* Problem to work on: Provide the data again exactly, including every line that follows.

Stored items
=== Begin Enclosure ===
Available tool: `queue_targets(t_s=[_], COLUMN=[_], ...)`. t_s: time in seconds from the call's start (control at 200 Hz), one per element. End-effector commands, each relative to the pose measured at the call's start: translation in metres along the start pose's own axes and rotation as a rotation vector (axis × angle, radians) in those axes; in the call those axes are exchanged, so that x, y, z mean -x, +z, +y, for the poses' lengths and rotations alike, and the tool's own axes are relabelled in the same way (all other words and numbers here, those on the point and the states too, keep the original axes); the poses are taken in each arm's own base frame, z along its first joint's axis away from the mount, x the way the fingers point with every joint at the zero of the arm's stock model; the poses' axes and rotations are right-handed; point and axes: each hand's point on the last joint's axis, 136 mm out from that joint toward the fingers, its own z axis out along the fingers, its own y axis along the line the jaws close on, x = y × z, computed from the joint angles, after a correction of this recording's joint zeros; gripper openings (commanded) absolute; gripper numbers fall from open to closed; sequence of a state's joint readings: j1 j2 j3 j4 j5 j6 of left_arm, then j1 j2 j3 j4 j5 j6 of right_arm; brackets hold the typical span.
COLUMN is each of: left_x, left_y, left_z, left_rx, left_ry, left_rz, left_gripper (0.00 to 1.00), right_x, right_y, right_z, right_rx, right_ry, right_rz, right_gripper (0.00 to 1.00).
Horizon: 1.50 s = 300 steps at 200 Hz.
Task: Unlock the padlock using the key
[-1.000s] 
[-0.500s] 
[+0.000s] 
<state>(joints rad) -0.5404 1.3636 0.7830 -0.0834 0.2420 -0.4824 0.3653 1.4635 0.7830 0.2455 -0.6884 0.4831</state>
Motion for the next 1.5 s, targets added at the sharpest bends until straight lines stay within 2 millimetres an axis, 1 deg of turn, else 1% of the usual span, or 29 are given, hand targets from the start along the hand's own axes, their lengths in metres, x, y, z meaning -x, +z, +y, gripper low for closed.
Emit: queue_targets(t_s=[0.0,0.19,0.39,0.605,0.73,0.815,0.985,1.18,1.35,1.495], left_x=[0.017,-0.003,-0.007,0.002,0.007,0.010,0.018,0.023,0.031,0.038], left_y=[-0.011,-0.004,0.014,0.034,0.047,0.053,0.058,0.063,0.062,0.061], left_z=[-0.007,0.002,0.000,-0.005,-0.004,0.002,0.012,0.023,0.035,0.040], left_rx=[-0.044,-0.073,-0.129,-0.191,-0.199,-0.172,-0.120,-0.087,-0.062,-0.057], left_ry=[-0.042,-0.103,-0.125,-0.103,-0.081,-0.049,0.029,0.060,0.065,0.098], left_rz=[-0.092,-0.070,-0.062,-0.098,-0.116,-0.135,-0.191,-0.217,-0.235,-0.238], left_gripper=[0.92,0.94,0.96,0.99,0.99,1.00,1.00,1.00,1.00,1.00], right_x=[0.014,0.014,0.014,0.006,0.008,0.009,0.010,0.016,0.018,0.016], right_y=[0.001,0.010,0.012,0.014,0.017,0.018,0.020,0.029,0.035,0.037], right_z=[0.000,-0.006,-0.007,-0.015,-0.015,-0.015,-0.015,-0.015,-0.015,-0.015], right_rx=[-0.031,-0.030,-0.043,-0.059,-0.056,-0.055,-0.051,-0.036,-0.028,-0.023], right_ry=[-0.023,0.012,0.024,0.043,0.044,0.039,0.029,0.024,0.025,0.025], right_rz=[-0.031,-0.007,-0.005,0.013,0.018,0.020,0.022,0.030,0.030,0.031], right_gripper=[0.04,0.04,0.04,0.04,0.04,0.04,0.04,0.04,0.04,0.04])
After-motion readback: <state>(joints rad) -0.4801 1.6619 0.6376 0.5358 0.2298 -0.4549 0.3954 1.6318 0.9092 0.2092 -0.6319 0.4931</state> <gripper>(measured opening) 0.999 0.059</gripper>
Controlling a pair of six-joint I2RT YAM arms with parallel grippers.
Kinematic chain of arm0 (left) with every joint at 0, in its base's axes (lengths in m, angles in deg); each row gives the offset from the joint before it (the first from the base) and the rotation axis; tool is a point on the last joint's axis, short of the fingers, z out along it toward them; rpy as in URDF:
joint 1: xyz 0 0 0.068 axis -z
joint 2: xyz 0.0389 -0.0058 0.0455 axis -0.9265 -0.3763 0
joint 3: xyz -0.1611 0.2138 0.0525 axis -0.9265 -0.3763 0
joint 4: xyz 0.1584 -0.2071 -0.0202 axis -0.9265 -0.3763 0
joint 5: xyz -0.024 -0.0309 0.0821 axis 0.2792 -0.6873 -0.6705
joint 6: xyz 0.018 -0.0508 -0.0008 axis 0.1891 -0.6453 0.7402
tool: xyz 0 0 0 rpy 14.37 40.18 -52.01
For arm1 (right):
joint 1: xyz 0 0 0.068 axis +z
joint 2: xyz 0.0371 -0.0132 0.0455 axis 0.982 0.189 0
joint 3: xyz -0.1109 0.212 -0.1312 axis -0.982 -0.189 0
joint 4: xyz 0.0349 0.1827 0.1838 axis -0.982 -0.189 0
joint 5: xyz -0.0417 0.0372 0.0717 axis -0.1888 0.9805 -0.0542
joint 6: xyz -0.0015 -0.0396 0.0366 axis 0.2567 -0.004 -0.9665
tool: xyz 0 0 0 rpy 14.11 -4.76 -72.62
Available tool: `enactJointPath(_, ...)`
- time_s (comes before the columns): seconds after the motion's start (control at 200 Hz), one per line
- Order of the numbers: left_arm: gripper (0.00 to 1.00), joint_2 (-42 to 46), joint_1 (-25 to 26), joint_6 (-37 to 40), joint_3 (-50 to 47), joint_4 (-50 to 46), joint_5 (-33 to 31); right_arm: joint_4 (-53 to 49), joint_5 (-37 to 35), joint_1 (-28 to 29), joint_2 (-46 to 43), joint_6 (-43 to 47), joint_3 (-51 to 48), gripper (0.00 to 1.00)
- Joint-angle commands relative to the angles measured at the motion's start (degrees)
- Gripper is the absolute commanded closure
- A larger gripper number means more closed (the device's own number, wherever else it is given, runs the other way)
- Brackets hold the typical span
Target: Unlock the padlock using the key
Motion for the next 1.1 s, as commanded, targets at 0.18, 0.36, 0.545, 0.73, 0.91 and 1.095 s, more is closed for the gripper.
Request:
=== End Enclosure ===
* Output:
Available tool: `queue_targets(t_s=[_], COLUMN=[_], ...)`. t_s: time in seconds from the call's start (control at 200 Hz), one per element. End-effector commands, each relative to the pose measured at the call's start: translation in metres along the start pose's own axes and rotation as a rotation vector (axis × angle, radians) in those axes; in the call those axes are exchanged, so that x, y, z mean -x, +z, +y, for the poses' lengths and rotations alike, and the tool's own axes are relabelled in the same way (all other words and numbers here, those on the point and the states too, keep the original axes); the poses are taken in each arm's own base frame, z along its first joint's axis away from the mount, x the way the fingers point with every joint at the zero of the arm's stock model; the poses' axes and rotations are right-handed; point and axes: each hand's point on the last joint's axis, 136 mm out from that joint toward the fingers, its own z axis out along the fingers, its own y axis along the line the jaws close on, x = y × z, computed from the joint angles, after a correction of this recording's joint zeros; gripper openings (commanded) absolute; gripper numbers fall from open to closed; sequence of a state's joint readings: j1 j2 j3 j4 j5 j6 of left_arm, then j1 j2 j3 j4 j5 j6 of right_arm; brackets hold the typical span.
COLUMN is each of: left_x, left_y, left_z, left_rx, left_ry, left_rz, left_gripper (0.00 to 1.00), right_x, right_y, right_z, right_rx, right_ry, right_rz, right_gripper (0.00 to 1.00).
Horizon: 1.50 s = 300 steps at 200 Hz.
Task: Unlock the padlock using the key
[-1.000s] 
[-0.500s] 
[+0.000s] 
<state>(joints rad) -0.5404 1.3636 0.7830 -0.0834 0.2420 -0.4824 0.3653 1.4635 0.7830 0.2455 -0.6884 0.4831</state>
Motion for the next 1.5 s, targets added at the sharpest bends until straight lines stay within 2 millimetres an axis, 1 deg of turn, else 1% of the usual span, or 29 are given, hand targets from the start along the hand's own axes, their lengths in metres, x, y, z meaning -x, +z, +y, gripper low for closed.
Emit: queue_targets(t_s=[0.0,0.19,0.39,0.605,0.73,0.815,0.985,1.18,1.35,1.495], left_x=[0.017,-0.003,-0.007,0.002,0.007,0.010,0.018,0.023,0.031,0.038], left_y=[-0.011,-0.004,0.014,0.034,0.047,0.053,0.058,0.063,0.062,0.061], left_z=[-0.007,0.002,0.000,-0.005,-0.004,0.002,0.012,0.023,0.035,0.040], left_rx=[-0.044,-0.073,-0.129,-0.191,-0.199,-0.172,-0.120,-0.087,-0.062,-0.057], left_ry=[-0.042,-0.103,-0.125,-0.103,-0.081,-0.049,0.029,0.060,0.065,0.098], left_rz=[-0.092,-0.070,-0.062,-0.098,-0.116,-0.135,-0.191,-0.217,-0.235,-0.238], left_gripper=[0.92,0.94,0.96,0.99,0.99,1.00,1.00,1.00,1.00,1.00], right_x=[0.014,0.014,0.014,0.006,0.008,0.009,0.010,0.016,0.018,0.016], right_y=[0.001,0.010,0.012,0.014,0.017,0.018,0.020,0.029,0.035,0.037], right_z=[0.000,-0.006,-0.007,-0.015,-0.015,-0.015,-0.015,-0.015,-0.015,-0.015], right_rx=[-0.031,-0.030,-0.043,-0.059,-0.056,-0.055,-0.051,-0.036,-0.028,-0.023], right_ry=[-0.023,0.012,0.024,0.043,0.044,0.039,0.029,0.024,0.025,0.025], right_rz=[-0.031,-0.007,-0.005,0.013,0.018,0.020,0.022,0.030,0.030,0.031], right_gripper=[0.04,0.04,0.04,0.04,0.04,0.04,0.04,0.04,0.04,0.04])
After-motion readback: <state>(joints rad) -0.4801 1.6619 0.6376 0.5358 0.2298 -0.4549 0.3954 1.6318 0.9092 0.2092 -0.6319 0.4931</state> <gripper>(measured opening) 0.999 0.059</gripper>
Controlling a pair of six-joint I2RT YAM arms with parallel grippers.
Kinematic chain of arm0 (left) with every joint at 0, in its base's axes (lengths in m, angles in deg); each row gives the offset from the joint before it (the first from the base) and the rotation axis; tool is a point on the last joint's axis, short of the fingers, z out along it toward them; rpy as in URDF:
joint 1: xyz 0 0 0.068 axis -z
joint 2: xyz 0.0389 -0.0058 0.0455 axis -0.9265 -0.3763 0
joint 3: xyz -0.1611 0.2138 0.0525 axis -0.9265 -0.3763 0
joint 4: xyz 0.1584 -0.2071 -0.0202 axis -0.9265 -0.3763 0
joint 5: xyz -0.024 -0.0309 0.0821 axis 0.2792 -0.6873 -0.6705
joint 6: xyz 0.018 -0.0508 -0.0008 axis 0.1891 -0.6453 0.7402
tool: xyz 0 0 0 rpy 14.37 40.18 -52.01
For arm1 (right):
joint 1: xyz 0 0 0.068 axis +z
joint 2: xyz 0.0371 -0.0132 0.0455 axis 0.982 0.189 0
joint 3: xyz -0.1109 0.212 -0.1312 axis -0.982 -0.189 0
joint 4: xyz 0.0349 0.1827 0.1838 axis -0.982 -0.189 0
joint 5: xyz -0.0417 0.0372 0.0717 axis -0.1888 0.9805 -0.0542
joint 6: xyz -0.0015 -0.0396 0.0366 axis 0.2567 -0.004 -0.9665
tool: xyz 0 0 0 rpy 14.11 -4.76 -72.62
Available tool: `enactJointPath(_, ...)`
- time_s (comes before the columns): seconds after the motion's start (control at 200 Hz), one per line
- Order of the numbers: left_arm: gripper (0.00 to 1.00), joint_2 (-42 to 46), joint_1 (-25 to 26), joint_6 (-37 to 40), joint_3 (-50 to 47), joint_4 (-50 to 46), joint_5 (-33 to 31); right_arm: joint_4 (-53 to 49), joint_5 (-37 to 35), joint_1 (-28 to 29), joint_2 (-46 to 43), joint_6 (-43 to 47), joint_3 (-51 to 48), gripper (0.00 to 1.00)
- Joint-angle commands relative to the angles measured at the motion's start (degrees)
- Gripper is the absolute commanded closure
- A larger gripper number means more closed (the device's own number, wherever else it is given, runs the other way)
- Brackets hold the typical span
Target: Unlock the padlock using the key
Motion for the next 1.1 s, as commanded, targets at 0.18, 0.36, 0.545, 0.73, 0.91 and 1.095 s, more is closed for the gripper.
Request:

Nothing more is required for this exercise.